* [Action item]: Copy each line in the data that includes the word "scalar".

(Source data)
**********
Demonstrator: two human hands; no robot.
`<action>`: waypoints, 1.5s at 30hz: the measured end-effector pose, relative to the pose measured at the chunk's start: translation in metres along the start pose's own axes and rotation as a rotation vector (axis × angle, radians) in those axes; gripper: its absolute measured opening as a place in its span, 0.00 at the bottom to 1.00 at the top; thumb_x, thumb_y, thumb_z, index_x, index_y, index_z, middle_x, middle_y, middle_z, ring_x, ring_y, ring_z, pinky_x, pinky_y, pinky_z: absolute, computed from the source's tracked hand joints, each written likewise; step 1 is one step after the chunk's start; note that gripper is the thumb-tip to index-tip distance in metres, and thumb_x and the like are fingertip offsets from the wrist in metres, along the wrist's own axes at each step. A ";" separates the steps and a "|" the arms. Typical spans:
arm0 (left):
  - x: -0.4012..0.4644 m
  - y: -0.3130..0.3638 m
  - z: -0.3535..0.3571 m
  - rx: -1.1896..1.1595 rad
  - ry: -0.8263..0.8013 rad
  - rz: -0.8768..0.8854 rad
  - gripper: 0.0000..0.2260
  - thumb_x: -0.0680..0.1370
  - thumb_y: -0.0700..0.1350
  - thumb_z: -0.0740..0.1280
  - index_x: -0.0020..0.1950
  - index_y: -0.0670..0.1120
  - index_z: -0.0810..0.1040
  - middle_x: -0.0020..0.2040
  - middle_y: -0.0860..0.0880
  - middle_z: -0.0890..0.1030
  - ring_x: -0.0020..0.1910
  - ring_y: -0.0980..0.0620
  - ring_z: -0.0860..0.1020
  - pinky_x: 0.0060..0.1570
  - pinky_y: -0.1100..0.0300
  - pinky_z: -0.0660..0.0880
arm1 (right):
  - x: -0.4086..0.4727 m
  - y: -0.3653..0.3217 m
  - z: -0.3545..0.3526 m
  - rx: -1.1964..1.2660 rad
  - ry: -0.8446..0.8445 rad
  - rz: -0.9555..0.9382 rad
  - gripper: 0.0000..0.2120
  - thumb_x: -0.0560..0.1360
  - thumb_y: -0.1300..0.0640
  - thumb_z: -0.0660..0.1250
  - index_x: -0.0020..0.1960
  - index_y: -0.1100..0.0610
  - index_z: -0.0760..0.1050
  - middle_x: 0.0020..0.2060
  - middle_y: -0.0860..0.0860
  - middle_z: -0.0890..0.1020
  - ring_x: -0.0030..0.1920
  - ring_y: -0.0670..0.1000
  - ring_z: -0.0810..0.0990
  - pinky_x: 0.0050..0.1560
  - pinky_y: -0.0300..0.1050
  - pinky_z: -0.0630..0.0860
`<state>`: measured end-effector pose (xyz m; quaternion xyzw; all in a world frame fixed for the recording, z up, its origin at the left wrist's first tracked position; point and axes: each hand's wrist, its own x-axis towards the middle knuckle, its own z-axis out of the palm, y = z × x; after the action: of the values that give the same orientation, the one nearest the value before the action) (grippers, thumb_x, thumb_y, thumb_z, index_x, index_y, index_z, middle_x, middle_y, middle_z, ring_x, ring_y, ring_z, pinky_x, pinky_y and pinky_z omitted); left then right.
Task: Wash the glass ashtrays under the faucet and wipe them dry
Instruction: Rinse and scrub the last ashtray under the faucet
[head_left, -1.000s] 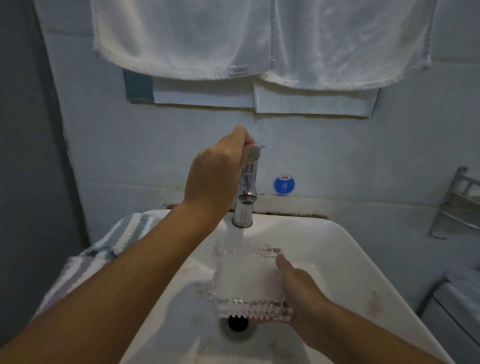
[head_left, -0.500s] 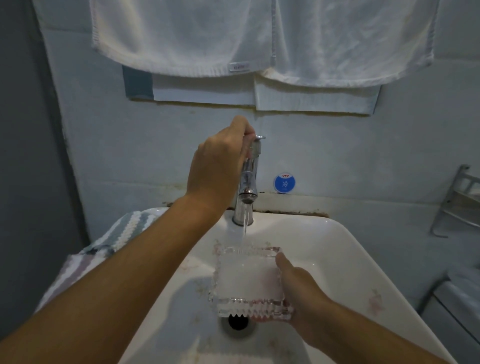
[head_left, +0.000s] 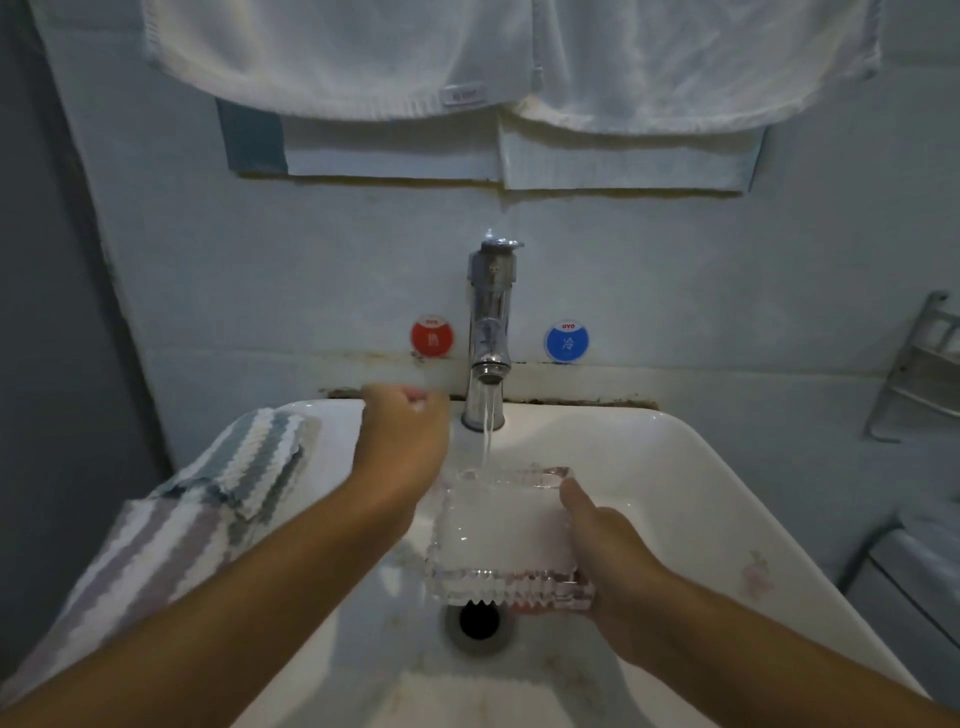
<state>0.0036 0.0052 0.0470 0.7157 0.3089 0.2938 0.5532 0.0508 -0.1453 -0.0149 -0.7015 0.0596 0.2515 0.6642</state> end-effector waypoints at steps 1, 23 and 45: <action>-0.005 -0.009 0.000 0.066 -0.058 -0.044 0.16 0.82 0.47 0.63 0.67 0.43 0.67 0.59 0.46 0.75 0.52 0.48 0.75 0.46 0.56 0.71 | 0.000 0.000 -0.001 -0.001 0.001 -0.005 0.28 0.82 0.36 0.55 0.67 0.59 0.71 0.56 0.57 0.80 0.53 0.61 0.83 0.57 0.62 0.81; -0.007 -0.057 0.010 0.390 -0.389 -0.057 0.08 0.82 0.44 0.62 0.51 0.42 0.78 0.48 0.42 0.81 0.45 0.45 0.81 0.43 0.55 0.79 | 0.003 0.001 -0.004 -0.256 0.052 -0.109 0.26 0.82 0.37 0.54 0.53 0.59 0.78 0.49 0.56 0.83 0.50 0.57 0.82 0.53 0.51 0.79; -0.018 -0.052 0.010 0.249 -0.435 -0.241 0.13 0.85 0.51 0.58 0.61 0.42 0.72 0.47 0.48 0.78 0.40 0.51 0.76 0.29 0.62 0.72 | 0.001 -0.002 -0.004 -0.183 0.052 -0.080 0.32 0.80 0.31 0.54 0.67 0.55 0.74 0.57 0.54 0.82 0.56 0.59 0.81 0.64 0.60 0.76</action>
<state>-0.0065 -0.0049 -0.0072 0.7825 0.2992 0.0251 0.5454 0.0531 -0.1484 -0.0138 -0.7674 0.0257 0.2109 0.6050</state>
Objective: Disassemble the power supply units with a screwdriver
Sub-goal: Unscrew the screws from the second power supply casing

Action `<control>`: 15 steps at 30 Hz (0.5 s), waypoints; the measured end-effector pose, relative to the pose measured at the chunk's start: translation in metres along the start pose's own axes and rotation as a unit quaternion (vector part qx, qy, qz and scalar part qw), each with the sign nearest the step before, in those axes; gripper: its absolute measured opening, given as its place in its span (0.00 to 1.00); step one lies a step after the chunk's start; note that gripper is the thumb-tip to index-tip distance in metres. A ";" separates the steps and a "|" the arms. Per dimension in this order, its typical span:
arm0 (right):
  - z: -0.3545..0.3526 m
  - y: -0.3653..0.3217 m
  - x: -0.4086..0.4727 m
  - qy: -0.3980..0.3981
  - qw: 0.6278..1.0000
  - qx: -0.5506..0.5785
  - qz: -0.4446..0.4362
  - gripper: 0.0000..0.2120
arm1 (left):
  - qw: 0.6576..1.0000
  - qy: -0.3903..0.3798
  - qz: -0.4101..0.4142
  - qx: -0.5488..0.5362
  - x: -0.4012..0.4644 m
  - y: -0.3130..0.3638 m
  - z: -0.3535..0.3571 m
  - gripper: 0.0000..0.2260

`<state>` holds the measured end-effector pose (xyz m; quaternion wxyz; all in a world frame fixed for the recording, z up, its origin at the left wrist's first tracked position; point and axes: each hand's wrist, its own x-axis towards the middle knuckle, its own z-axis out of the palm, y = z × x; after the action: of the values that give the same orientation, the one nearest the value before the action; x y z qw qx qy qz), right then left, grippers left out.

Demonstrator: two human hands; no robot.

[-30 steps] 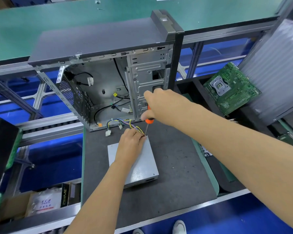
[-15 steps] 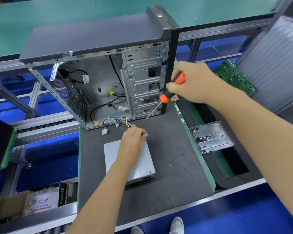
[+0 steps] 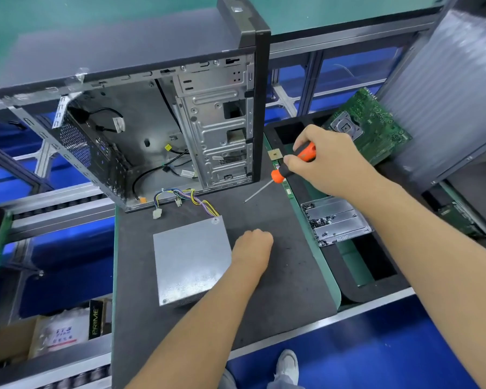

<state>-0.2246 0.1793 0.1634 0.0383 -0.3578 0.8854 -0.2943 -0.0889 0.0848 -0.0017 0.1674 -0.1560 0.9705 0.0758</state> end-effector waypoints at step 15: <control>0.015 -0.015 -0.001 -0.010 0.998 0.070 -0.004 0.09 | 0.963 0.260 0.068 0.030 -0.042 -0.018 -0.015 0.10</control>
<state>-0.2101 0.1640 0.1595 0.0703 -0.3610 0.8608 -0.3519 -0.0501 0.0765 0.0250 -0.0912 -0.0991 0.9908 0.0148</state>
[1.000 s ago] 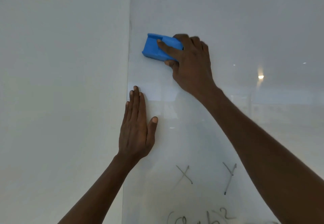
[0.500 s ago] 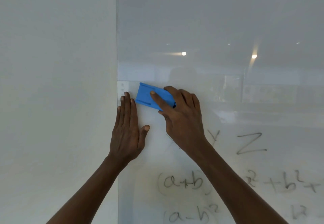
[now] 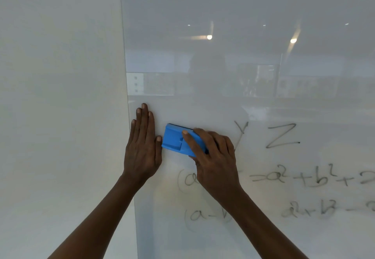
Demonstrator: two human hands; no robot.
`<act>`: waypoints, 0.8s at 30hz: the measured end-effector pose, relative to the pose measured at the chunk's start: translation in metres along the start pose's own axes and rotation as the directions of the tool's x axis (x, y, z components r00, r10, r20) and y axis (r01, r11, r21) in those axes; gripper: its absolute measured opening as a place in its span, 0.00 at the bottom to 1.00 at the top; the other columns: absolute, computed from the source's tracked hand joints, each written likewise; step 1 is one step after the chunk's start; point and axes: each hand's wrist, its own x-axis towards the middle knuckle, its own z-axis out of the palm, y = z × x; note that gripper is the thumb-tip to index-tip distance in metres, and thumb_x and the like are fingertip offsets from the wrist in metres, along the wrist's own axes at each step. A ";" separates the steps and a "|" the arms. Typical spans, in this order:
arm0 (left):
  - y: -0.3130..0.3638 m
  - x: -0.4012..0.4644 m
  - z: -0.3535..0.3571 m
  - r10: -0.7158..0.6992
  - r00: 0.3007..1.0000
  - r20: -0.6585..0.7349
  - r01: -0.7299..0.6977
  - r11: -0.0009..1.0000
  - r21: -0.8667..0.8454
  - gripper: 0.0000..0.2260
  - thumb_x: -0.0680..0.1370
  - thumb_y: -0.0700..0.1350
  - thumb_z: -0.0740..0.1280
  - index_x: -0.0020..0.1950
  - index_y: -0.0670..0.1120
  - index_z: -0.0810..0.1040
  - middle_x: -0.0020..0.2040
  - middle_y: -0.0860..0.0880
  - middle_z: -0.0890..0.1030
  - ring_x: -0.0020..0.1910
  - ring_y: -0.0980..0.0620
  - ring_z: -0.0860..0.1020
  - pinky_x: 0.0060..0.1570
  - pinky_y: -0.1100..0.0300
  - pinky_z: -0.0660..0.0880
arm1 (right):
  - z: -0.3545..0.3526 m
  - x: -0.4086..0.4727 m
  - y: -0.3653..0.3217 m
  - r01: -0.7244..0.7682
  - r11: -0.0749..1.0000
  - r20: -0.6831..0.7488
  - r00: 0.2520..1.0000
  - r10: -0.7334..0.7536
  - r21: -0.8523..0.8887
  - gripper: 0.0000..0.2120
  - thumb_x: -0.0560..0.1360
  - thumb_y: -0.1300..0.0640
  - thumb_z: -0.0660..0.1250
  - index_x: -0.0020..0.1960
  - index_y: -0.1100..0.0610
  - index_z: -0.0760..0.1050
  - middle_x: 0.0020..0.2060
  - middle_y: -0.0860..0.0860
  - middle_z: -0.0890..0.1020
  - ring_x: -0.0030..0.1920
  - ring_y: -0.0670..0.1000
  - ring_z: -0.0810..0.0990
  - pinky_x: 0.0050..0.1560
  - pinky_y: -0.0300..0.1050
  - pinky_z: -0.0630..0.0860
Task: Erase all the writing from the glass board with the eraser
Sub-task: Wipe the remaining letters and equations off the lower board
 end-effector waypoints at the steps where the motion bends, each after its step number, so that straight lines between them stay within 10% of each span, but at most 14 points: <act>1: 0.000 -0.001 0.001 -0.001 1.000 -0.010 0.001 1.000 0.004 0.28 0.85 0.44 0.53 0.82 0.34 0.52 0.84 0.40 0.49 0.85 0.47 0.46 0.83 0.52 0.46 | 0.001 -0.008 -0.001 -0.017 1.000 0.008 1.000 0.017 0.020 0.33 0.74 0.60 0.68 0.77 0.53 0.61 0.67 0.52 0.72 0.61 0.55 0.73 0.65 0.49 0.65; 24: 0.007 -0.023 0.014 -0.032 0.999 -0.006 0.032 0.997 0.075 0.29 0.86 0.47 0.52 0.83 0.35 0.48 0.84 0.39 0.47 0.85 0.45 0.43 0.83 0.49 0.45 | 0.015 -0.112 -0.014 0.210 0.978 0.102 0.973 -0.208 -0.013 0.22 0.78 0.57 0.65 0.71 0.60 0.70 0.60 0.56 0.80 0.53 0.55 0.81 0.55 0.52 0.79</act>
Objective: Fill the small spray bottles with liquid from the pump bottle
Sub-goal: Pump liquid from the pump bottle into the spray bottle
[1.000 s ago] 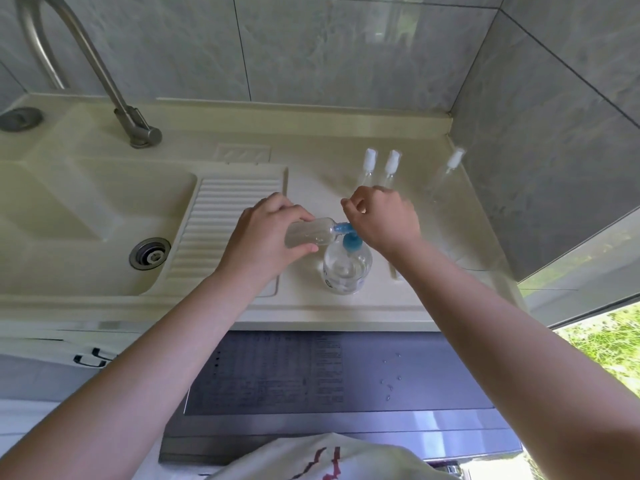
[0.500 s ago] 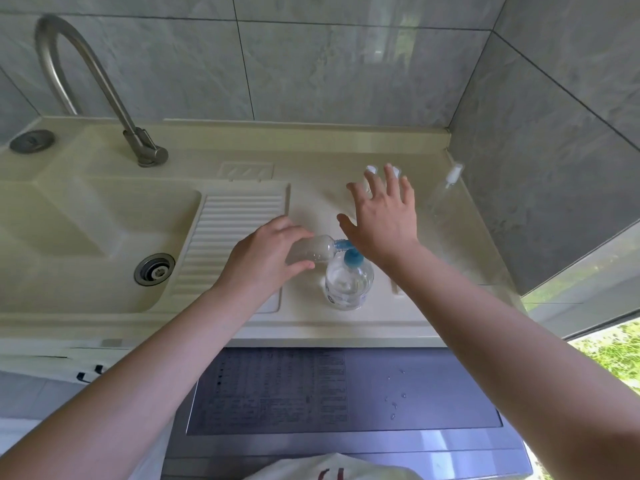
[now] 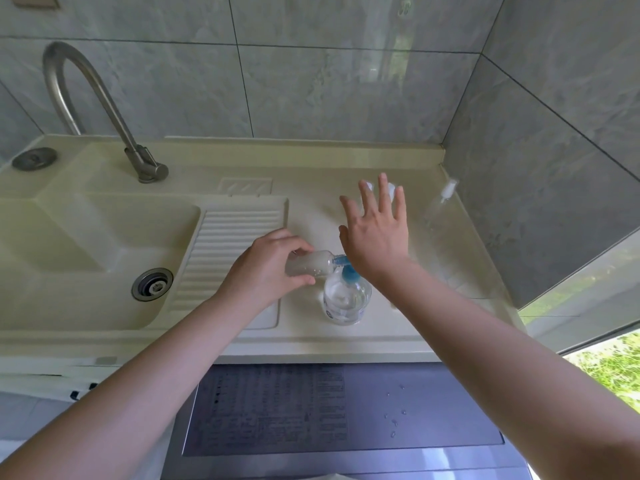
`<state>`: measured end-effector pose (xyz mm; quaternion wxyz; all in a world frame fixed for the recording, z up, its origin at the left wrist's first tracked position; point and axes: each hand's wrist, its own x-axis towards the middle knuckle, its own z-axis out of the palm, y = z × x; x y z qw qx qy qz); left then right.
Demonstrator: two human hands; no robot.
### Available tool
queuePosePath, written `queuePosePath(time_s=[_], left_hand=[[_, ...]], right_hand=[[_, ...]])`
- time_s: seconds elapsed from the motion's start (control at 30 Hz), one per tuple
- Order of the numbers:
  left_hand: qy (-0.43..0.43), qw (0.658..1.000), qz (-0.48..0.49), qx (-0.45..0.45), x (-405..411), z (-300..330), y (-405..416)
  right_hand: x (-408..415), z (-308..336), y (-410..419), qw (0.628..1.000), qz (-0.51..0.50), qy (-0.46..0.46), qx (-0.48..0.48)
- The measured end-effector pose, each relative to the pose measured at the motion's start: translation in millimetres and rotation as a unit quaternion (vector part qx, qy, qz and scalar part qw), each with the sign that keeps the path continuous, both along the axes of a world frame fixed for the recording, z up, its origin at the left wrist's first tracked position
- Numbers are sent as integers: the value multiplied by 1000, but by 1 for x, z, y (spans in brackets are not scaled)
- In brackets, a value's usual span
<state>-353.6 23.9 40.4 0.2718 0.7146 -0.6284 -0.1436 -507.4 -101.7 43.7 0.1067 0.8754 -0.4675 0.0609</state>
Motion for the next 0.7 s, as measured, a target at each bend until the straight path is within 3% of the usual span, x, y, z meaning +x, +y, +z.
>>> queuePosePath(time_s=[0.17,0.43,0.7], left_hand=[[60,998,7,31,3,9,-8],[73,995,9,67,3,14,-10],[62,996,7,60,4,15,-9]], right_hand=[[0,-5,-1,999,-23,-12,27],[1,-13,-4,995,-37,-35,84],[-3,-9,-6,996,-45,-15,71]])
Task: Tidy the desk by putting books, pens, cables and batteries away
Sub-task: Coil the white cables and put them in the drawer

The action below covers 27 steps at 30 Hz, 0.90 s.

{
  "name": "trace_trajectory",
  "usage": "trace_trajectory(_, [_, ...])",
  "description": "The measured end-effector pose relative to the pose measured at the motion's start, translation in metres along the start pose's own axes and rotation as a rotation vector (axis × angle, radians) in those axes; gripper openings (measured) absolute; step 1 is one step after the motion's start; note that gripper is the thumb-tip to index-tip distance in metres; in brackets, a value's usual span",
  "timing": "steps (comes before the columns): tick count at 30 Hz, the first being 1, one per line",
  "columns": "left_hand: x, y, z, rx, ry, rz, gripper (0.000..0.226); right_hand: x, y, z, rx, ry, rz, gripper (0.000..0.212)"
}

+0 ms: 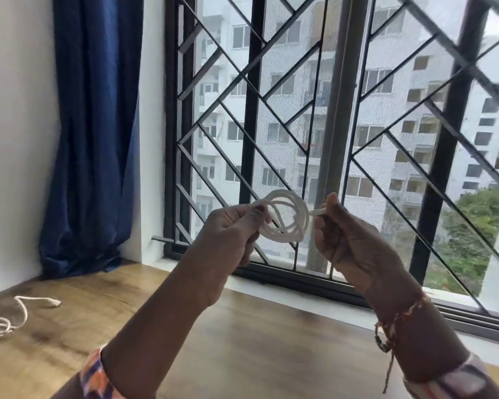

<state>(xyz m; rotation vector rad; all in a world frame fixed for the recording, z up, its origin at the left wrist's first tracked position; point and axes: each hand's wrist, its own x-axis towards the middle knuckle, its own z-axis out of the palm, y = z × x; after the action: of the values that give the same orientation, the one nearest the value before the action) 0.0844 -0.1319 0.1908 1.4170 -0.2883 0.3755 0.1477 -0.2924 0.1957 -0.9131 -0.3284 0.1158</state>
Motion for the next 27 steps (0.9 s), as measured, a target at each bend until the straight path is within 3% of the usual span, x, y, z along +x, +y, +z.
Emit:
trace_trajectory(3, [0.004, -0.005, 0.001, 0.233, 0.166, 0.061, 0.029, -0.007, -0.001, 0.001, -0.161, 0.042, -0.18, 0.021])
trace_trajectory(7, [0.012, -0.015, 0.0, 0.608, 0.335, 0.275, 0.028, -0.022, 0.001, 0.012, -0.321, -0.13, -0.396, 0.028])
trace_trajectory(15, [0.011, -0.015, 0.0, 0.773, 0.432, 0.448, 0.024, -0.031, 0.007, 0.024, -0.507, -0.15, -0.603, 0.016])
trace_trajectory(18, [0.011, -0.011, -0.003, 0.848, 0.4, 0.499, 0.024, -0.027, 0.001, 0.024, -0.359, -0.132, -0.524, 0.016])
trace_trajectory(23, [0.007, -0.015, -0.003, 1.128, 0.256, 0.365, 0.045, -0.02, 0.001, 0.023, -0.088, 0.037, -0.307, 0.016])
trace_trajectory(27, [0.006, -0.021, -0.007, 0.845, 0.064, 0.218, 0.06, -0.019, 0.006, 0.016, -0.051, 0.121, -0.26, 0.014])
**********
* [Task answer]:
Action `<control>`: 15 steps at 30 Hz (0.5 s), waypoints; the measured end-effector pose, relative to the pose measured at the chunk's start: translation in metres along the start pose's own axes and rotation as a unit quaternion (vector part qx, qy, qz and scalar part qw), each with the sign nearest the step before, in those axes; gripper: its absolute measured opening, given as its place in its span (0.00 to 1.00); step one lies a step after the chunk's start; note that gripper is the thumb-tip to index-tip distance in metres. A ";" separates the steps and a "|" the arms. Per dimension in this order, its typical span:
- The measured end-effector pose, each relative to the pose measured at the motion's start: translation in millimetres and rotation as a unit quaternion (vector part qx, qy, qz and scalar part qw), each with the sign that keeps the path continuous, both along the axes of a world frame fixed for the recording, z up, its origin at the left wrist's first tracked position

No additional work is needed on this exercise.